Мне хочется рассказывать бегом, рассказывать наспех, разрисовать каждую страницу так, чтобы поединков и сражений на ней хватило на целую поэму, но едва я останавливаюсь перечесть написанное, как замечаю, что перо не оставило следа и листы белы, как прежде.
Чтобы повествовать, как мне бы хотелось, эта белая бумага должна бы ощетиниться красноватыми утесами, рассыпаться густым песком с камешками, порасти мохнатым можжевельником. А посреди всего, где извивается едва проторенная тропка, я проведу Агилульфа; он сидит в седле прямо, с пикой наперевес. И не только скалистой местностью должна бы стать эта страница, но и сплющившимся над скалами небосводом, таким низким, что остается место только для каркающего полета ворон. Мне бы исхитриться и нанести пером штрихи, только очень легкие, потому что по лугу следует протянуть след лани, невидимой в траве, а через вересковую пустошь направить зайца, который выскакивает на открытое место, останавливается, принюхивается, шевеля короткими усами, и тут же исчезает.

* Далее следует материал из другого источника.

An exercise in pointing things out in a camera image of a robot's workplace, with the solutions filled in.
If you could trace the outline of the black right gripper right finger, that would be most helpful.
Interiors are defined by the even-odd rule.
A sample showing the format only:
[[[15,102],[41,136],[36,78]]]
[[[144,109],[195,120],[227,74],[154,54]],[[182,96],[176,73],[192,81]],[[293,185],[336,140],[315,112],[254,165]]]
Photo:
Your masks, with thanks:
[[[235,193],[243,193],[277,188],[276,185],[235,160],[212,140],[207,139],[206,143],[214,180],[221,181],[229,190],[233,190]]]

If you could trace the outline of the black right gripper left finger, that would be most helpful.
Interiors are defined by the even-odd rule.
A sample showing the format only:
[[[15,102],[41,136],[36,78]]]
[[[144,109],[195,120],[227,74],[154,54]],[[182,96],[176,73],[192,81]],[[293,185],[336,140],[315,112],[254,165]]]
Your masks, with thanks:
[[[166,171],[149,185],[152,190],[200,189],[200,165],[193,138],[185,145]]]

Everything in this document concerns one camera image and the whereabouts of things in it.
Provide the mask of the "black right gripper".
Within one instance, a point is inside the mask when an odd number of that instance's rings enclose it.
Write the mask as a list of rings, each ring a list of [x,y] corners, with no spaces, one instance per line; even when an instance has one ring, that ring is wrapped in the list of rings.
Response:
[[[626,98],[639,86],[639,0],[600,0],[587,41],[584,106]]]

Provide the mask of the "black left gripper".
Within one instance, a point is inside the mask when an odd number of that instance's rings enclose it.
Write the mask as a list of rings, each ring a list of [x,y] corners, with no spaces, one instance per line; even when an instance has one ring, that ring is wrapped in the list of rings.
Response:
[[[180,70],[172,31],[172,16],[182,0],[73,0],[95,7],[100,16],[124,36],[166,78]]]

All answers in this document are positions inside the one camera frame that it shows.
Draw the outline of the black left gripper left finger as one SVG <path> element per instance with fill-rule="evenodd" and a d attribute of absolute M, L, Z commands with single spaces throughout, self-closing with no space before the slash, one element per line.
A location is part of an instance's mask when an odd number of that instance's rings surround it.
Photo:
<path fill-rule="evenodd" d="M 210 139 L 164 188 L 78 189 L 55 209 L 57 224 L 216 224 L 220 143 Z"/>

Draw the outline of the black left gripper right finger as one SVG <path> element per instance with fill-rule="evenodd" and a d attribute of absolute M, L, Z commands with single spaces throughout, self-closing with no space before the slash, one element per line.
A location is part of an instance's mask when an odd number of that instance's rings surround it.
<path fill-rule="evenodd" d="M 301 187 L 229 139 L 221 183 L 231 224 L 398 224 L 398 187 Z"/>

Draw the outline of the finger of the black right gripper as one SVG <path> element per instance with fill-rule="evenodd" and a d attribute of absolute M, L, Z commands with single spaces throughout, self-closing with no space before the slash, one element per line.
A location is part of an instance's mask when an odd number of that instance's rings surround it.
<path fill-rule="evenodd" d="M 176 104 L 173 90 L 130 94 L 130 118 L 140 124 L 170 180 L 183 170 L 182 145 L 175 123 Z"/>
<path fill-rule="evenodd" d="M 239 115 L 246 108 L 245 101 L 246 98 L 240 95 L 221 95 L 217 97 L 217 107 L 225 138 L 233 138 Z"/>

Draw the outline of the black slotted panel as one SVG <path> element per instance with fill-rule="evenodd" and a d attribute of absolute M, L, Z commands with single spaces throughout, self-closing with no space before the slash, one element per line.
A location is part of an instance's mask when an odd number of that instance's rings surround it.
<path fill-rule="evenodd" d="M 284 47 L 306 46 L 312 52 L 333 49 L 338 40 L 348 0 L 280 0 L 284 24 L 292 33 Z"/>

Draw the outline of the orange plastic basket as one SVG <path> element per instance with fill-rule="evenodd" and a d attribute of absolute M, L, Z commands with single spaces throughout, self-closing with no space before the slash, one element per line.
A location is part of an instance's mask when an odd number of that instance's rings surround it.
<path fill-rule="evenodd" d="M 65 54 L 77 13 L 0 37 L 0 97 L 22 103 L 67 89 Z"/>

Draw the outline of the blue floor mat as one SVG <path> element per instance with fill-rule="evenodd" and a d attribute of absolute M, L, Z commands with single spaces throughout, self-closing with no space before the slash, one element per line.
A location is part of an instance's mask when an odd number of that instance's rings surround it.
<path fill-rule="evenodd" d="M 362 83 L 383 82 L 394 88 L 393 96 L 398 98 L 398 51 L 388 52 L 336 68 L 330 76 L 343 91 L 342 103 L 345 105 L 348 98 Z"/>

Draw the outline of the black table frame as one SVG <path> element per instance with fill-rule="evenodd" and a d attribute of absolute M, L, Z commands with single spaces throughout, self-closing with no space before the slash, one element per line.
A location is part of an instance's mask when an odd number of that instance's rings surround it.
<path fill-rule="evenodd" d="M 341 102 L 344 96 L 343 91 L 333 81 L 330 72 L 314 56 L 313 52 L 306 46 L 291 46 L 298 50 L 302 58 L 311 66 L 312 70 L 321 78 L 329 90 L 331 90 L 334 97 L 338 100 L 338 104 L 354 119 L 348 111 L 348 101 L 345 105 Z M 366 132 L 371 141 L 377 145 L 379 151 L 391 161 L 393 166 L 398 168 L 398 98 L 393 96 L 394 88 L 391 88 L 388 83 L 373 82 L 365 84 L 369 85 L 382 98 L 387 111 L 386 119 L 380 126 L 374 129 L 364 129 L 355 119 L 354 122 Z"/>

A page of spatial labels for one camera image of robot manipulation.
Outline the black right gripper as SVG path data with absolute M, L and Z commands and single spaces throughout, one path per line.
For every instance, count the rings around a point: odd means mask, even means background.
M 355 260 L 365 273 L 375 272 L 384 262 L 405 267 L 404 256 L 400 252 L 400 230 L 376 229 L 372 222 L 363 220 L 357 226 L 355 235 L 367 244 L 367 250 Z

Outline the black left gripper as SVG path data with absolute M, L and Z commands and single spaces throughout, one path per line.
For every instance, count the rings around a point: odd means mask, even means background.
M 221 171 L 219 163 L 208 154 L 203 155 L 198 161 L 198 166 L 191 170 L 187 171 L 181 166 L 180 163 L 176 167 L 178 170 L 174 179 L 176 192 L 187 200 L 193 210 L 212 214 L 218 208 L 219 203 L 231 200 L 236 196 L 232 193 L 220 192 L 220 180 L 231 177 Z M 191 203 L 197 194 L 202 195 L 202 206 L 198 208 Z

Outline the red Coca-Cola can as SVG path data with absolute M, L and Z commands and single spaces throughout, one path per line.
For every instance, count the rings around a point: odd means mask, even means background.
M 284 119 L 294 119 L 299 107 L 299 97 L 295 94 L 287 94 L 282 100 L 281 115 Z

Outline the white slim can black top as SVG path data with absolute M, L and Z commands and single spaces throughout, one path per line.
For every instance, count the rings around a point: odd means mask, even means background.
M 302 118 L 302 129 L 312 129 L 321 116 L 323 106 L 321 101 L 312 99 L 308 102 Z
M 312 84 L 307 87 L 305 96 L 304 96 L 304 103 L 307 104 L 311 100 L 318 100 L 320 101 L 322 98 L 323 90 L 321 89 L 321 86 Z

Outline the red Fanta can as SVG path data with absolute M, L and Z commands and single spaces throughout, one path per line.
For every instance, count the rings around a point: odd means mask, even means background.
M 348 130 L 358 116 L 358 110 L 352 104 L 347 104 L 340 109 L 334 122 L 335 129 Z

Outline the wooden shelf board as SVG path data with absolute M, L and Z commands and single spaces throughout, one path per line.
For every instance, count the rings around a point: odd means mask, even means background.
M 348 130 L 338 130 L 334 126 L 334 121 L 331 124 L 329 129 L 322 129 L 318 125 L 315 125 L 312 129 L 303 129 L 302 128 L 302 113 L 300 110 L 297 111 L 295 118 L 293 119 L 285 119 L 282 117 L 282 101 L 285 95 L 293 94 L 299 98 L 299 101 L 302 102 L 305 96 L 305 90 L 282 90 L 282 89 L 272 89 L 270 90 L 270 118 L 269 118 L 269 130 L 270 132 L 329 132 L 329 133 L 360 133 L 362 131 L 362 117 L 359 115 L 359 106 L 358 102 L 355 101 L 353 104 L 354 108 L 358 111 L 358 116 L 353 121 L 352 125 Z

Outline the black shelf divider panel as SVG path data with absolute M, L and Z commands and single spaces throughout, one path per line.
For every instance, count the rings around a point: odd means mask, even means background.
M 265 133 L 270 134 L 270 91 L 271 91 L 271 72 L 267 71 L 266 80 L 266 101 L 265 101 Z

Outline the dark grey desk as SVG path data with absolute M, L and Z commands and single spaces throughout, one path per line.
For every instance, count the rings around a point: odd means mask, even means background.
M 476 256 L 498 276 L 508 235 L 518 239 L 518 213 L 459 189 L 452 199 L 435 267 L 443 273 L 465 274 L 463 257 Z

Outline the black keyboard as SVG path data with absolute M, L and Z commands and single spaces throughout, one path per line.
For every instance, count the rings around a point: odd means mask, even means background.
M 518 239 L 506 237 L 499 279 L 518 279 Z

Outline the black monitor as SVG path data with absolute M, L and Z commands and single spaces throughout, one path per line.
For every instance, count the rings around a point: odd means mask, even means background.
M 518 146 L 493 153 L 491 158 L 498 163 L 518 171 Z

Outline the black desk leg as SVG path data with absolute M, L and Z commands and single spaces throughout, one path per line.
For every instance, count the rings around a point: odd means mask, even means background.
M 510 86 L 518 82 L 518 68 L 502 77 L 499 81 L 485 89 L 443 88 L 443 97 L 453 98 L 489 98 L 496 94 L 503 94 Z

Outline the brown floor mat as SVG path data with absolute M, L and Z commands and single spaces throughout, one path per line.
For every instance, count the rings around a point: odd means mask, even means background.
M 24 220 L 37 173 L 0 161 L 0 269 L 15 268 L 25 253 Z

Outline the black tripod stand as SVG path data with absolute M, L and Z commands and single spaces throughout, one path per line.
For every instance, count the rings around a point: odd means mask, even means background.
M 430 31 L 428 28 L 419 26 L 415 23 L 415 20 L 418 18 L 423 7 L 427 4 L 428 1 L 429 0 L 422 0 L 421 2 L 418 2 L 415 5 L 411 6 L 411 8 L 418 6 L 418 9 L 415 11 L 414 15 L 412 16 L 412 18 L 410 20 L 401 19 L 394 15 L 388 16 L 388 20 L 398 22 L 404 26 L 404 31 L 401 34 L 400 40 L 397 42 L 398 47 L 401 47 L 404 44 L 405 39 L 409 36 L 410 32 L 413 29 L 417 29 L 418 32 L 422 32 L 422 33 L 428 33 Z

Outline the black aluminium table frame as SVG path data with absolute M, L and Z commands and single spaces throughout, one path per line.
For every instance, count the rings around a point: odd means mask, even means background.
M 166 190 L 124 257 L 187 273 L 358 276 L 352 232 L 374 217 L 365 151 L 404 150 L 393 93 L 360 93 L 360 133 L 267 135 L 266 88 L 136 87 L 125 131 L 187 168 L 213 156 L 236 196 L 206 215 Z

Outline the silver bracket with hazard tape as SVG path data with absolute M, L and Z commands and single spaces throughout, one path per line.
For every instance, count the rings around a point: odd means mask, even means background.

Все движется на гладкой странице, но движения не видно, ничего не меняется на ее поверхности, как на заскорузлой поверхности мира все движется и ничто в сути своей не меняется, потому что есть лишь пласт одной и той же материи, вроде листа, на котором я пишу; пласт этот стягивается и собирается в сгустки разной формы и плотности, разных оттенков цвета, но его можно представить себе и расправленным на ровной глади, вместе со всеми остальными сгустками — пернатыми, в шерсти или в шишках, вроде панциря черепахи, и притом что иногда какая-нибудь шерстистость, пернатость или шишковатость как бы двигается, — или это только изменение соотношений различных свойств, распределенных в однородной материи, без существенных перемещений. Мы можем даже сказать: единственное, что подлинно перемещается на этом фоне, — Агилульф, то есть не его конь, не его доспехи, но то одинокое, полное тревоги за себя и нетерпения, что странствует на коне внутри доспехов. Вокруг него шишки падают с веток, ручьи бегут по гальке, рыбки плавают в ручьях, гусеницы гложут листья, черепахи ковыляют, волочась твердым животом по земле, но это только иллюзия движения, вечный бег волны. И в этой зыби барахтается Гурдулу, пленник пестрого ковра природы, вылепленный из того же теста, что и шишки, рыбки, гусеницы, галька, листья, всего лишь нарост на скорлупе мира.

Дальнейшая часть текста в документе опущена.